• [Exercise instructions] Within the material below, find each line bearing the word "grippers" and present it.

• [Material provided]
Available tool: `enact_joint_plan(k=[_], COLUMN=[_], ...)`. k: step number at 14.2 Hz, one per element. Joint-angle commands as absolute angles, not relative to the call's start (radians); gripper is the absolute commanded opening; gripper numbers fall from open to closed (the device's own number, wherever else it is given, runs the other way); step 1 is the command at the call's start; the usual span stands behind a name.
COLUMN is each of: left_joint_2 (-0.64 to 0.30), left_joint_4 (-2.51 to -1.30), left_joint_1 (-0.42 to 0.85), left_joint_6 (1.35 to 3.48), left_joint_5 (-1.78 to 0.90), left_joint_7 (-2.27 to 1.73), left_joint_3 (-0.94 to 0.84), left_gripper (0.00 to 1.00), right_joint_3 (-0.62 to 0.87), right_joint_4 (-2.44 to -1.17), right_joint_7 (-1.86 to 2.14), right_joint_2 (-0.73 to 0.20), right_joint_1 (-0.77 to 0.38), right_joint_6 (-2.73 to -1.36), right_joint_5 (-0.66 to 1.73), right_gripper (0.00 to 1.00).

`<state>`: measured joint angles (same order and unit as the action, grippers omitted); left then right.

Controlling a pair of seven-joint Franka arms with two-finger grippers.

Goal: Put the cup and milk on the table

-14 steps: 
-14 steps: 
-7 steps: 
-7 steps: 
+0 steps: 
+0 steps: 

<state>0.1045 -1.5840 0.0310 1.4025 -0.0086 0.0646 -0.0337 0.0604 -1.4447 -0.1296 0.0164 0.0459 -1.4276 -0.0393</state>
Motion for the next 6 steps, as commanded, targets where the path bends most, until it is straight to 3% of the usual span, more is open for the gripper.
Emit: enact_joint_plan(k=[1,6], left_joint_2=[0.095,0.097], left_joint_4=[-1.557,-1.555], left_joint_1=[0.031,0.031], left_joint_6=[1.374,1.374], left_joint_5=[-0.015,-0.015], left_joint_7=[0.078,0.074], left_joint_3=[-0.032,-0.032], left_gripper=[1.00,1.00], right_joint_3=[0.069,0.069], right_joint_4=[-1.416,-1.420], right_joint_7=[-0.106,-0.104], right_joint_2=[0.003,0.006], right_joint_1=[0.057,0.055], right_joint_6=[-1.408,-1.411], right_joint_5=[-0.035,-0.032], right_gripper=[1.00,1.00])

• [Result]
`<state>`: measured joint angles (same order and unit as the action, grippers omitted); left then right.
Controlling a pair of seven-joint Franka arms with two-finger grippers.

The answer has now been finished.